WHAT THE EXERCISE ASKS: Any pictures in the records below must be left out when you repeat the lines from the line containing "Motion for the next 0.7" through the line containing "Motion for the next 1" exactly.

Records from a data source:

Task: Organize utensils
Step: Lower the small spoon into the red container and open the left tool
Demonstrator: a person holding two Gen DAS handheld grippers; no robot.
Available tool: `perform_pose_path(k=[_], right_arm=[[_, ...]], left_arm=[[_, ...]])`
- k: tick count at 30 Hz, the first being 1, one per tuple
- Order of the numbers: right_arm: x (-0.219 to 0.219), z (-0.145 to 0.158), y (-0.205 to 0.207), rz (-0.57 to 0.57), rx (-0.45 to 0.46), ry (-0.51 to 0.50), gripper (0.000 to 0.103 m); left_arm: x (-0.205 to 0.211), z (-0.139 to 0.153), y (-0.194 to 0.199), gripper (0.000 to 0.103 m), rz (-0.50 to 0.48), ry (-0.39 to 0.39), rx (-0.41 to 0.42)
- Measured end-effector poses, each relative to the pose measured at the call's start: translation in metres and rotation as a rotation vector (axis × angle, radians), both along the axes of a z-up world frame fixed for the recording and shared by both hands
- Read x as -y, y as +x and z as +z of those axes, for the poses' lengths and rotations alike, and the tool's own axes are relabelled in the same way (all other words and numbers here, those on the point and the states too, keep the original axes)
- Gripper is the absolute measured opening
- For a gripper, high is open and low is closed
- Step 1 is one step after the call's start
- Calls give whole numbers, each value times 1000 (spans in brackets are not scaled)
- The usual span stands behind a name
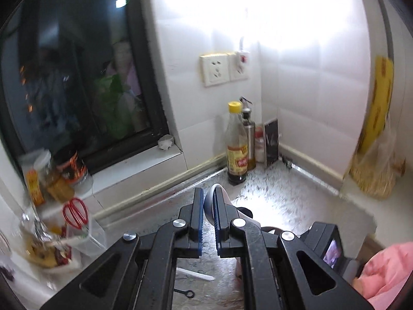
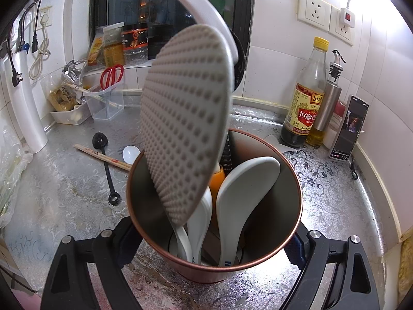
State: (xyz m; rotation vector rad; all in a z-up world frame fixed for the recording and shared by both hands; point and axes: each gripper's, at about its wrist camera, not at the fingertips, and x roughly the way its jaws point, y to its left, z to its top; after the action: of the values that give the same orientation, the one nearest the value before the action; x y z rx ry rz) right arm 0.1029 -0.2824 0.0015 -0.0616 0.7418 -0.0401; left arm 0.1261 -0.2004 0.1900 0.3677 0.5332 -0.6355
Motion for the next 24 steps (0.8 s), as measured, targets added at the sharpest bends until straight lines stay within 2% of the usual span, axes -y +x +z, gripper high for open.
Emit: perform_pose_path(k=[4,12,19,24], right_arm=[[0,0,0,0,0,0,92],[0,0,0,0,-1,1,92],[0,0,-1,0,0,1,92],[0,0,-1,-1,-1,1,92]], left_arm=[[18,-8,-6,7,-36,72,26],[34,-22,-2,8,-60,137,18],[41,-33,3,8,-84,158,-22],[39,-33,3,8,-98,138,-62]])
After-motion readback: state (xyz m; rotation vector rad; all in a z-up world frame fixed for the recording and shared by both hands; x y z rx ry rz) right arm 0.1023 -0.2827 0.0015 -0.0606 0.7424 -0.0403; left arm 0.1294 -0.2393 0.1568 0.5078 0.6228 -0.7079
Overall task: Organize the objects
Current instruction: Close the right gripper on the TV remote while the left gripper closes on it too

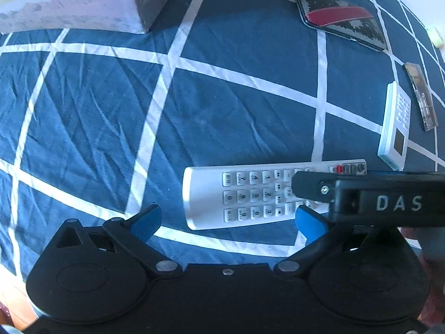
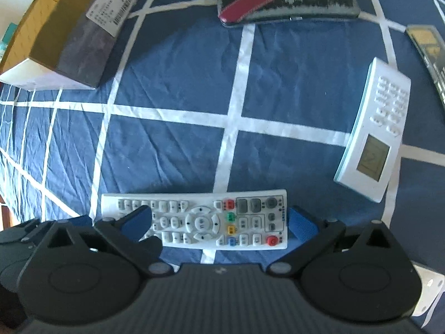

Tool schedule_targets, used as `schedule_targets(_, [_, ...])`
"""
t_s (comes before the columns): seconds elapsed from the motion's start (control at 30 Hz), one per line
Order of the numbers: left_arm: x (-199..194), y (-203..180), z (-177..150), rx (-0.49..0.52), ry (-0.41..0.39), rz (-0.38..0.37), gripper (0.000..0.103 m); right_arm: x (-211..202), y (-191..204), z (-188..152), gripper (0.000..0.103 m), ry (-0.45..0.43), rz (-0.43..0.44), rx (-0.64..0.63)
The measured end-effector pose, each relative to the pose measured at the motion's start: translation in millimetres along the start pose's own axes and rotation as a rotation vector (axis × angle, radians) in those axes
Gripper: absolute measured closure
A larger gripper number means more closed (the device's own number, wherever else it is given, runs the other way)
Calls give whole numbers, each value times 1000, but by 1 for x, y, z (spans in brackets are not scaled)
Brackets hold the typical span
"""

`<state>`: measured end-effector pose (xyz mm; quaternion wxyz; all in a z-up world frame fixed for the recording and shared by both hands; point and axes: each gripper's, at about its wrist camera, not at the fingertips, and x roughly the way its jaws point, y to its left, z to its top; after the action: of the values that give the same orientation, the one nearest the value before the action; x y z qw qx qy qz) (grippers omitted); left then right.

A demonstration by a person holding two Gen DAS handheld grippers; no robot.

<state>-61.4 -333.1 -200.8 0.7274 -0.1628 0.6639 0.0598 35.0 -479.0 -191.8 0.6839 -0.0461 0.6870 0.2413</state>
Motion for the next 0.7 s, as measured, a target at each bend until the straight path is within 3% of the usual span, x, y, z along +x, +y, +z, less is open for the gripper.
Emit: schedule_targets(0.7, [12, -7, 4, -13, -2, -50, 0, 6, 3, 2, 2, 8, -37, -72])
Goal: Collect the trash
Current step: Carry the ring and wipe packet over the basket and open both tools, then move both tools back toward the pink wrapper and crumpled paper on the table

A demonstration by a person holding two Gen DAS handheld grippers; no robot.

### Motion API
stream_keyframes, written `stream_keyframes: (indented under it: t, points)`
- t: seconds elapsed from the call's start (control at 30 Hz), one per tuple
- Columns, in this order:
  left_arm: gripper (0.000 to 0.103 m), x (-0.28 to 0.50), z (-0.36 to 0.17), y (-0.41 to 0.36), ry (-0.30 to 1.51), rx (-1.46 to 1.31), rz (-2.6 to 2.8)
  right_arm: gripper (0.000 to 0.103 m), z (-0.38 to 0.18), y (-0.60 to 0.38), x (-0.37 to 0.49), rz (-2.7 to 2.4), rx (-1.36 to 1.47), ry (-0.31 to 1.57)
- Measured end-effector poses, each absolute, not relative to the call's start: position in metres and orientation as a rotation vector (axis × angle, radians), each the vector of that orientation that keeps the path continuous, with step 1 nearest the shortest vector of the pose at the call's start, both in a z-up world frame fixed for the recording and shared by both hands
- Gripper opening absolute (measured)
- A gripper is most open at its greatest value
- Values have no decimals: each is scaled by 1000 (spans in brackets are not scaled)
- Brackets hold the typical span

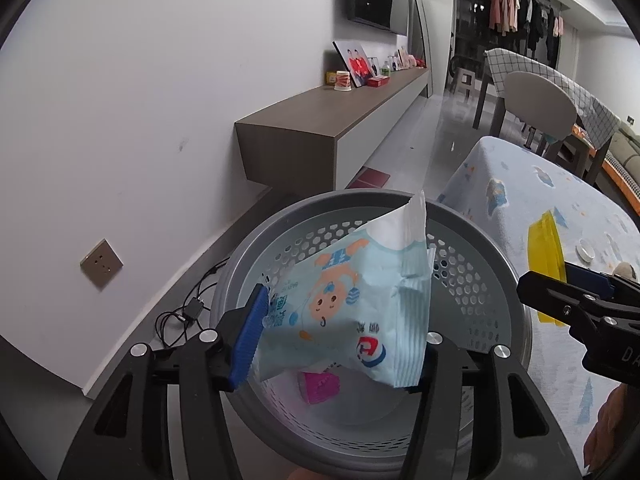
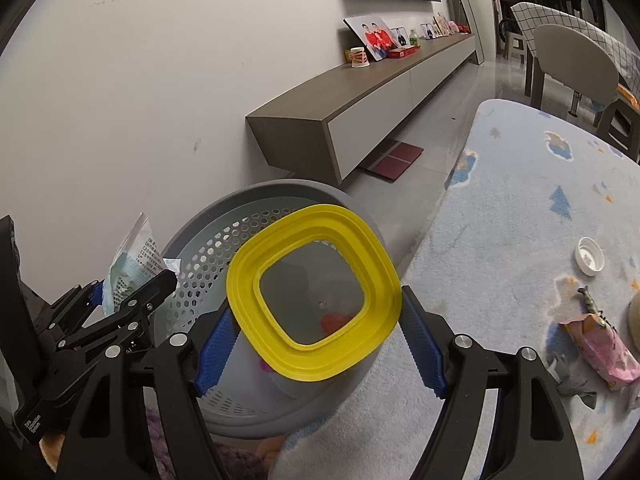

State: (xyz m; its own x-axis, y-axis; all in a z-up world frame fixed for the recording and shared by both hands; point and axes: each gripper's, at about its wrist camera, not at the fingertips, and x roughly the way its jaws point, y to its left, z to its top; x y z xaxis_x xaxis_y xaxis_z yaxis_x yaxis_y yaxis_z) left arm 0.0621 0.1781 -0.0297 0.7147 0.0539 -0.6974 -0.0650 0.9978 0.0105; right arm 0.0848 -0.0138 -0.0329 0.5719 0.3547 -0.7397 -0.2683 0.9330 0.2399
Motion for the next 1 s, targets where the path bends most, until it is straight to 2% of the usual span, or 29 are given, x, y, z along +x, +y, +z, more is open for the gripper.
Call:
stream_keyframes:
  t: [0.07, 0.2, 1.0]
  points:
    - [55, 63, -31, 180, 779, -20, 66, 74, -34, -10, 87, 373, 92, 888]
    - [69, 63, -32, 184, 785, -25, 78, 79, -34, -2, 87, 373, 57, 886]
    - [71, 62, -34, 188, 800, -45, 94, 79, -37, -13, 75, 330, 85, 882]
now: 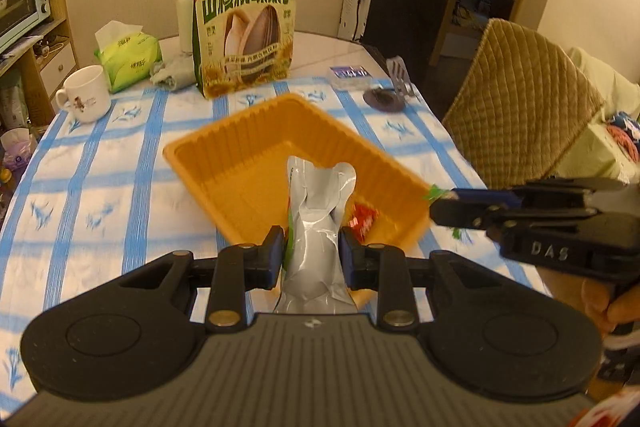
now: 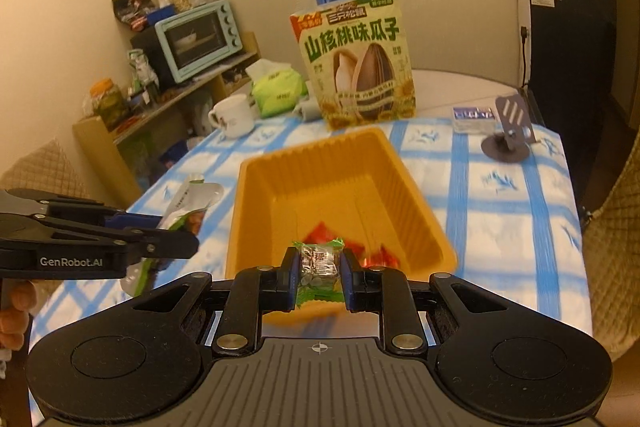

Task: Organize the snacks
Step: 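Carry both packets over the orange tray and open both tools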

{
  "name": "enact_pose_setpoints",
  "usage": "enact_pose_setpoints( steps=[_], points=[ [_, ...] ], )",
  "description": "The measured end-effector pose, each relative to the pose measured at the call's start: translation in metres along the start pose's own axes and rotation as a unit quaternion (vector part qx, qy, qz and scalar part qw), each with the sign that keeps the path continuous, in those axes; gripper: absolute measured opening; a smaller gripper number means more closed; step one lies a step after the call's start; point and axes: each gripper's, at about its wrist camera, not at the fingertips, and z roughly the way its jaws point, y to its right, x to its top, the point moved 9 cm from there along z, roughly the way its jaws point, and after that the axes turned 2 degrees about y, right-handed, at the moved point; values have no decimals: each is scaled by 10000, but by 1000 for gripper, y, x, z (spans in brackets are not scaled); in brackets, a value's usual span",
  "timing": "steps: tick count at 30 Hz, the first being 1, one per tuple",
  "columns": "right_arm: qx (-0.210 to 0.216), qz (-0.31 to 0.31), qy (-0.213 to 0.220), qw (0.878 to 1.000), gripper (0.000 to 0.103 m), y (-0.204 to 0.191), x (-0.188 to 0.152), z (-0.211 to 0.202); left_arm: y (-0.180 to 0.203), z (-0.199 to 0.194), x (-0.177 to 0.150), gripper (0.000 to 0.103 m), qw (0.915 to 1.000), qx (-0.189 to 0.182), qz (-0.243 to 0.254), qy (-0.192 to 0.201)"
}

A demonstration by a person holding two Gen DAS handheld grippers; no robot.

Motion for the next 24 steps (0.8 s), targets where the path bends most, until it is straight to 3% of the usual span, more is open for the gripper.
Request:
enact_pose_setpoints(
  steps=[11,24],
  points=[
    [-156,277,-215,9993,22,27,32,71,-24,72,48,27,9998,76,-116,-164],
    [-378,549,-404,9970,22,51,26,110,-35,138,44,27,9985,137,-3,-538]
  ],
)
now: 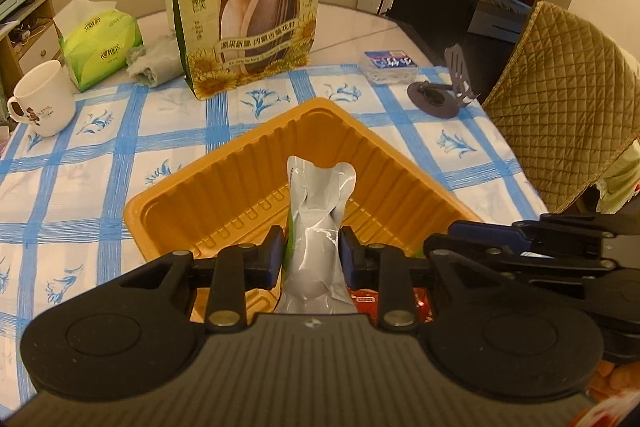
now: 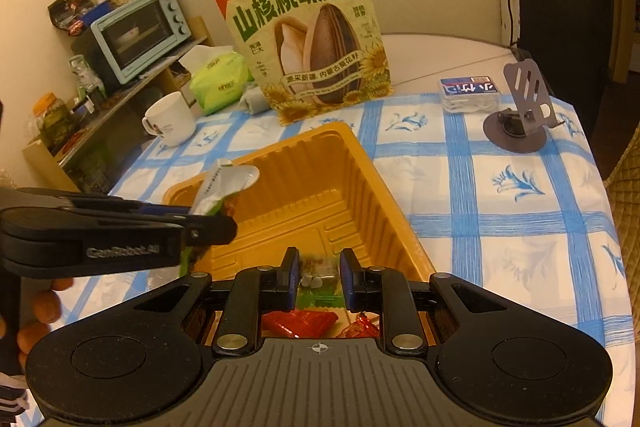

EXERCISE RESULT:
Motion for the next 0.7 s, as measured, a target at each bend until the straight path is within 3% of the usual span, x, y, z along +x, +y, +z, less is open for the gripper.
Emit: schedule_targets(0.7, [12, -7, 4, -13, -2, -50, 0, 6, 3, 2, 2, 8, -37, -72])
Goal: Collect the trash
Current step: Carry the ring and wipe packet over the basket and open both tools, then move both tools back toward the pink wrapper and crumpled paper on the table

A demonstration by a person holding two Gen DAS handheld grippers; no robot.

### Motion API
stream_keyframes, written `stream_keyframes: (indented under it: t, points)`
- t: seconds elapsed from the call's start (control at 30 Hz), one per tuple
- Columns, in this order:
  left_arm: gripper (0.000 to 0.103 m), x (-0.28 to 0.50), z (-0.36 to 0.17), y (-0.41 to 0.36), ry (-0.30 to 1.51), rx (-1.46 to 1.31), rz (-2.6 to 2.8)
  right_arm: gripper (0.000 to 0.103 m), z (-0.38 to 0.18), y (-0.60 to 0.38), x (-0.37 to 0.49), rz (-2.7 to 2.4), rx (-1.36 to 1.47), ry (-0.31 to 1.57)
- Measured end-effector poses, each absolute, not relative to the call's start: position in metres and orientation as a rotation vector (axis × angle, radians), each the vector of that orientation that keeps the path continuous, with step 1 nearest the shortest vector of the pose at the call's start, both in a z-up world frame fixed for the recording and shared by both hands
- Gripper opening absolute (measured)
- A gripper is most open at its greatest value
- Values have no decimals: each is scaled by 1000 (spans in brackets are not scaled)
- Brackets hold the typical span


State: (xyz m; its own x-axis, y-axis; all in a z-up world frame fixed for the recording and shared by both hands; point and axes: each gripper's, at about its wrist camera, not at the fingertips, and x roughly the way its jaws point, y to its left, z to its top; x y z xaxis_x xaxis_y xaxis_z yaxis_x yaxis_y yaxis_z) left arm 0.0621 0.1781 -0.0297 0.7147 0.0539 -0.6974 -0.0650 0.9978 0.0105; right arm 0.0848 -0.0138 -0.0329 0.5719 0.3547 -0.7397 -0.2683 0.9330 0.2399
Motion for the next 1 s, targets where the path bends most, until it is straight to 2% of the usual span, or 29 are given, x, y, z along +x, +y, +z, more is open for the gripper.

There is nothing further in this answer.